◆ Given information:
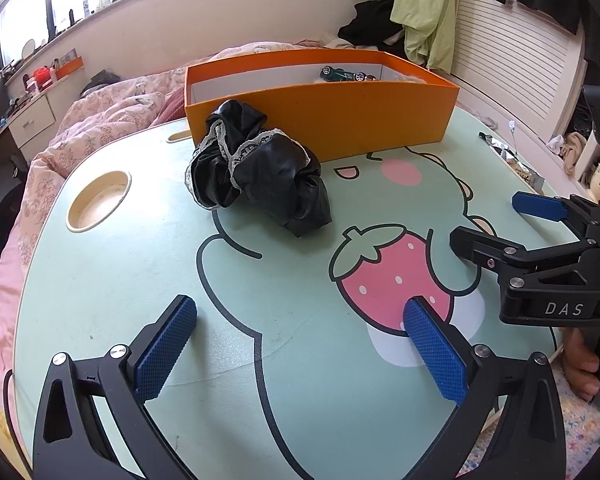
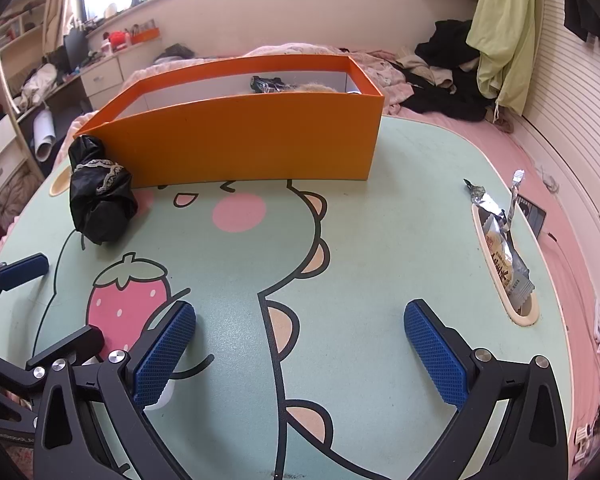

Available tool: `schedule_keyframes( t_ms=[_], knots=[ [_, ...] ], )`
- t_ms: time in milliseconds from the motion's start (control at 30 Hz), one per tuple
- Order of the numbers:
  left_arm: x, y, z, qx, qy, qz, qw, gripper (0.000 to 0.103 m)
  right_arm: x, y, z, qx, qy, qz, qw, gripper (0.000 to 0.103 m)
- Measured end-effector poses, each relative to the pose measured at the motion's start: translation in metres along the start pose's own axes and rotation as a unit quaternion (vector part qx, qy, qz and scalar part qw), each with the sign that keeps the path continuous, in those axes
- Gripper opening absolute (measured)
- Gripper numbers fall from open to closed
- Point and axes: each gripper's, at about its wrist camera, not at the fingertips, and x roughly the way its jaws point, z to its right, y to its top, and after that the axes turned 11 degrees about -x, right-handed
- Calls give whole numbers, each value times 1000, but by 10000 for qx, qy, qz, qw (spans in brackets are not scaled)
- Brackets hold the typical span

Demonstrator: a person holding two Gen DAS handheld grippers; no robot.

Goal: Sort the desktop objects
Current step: 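Reach into the orange box and grasp the green toy car with the right gripper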

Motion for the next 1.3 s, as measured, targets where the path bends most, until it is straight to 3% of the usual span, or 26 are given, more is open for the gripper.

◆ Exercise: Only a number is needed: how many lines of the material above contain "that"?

◆ Result below: 2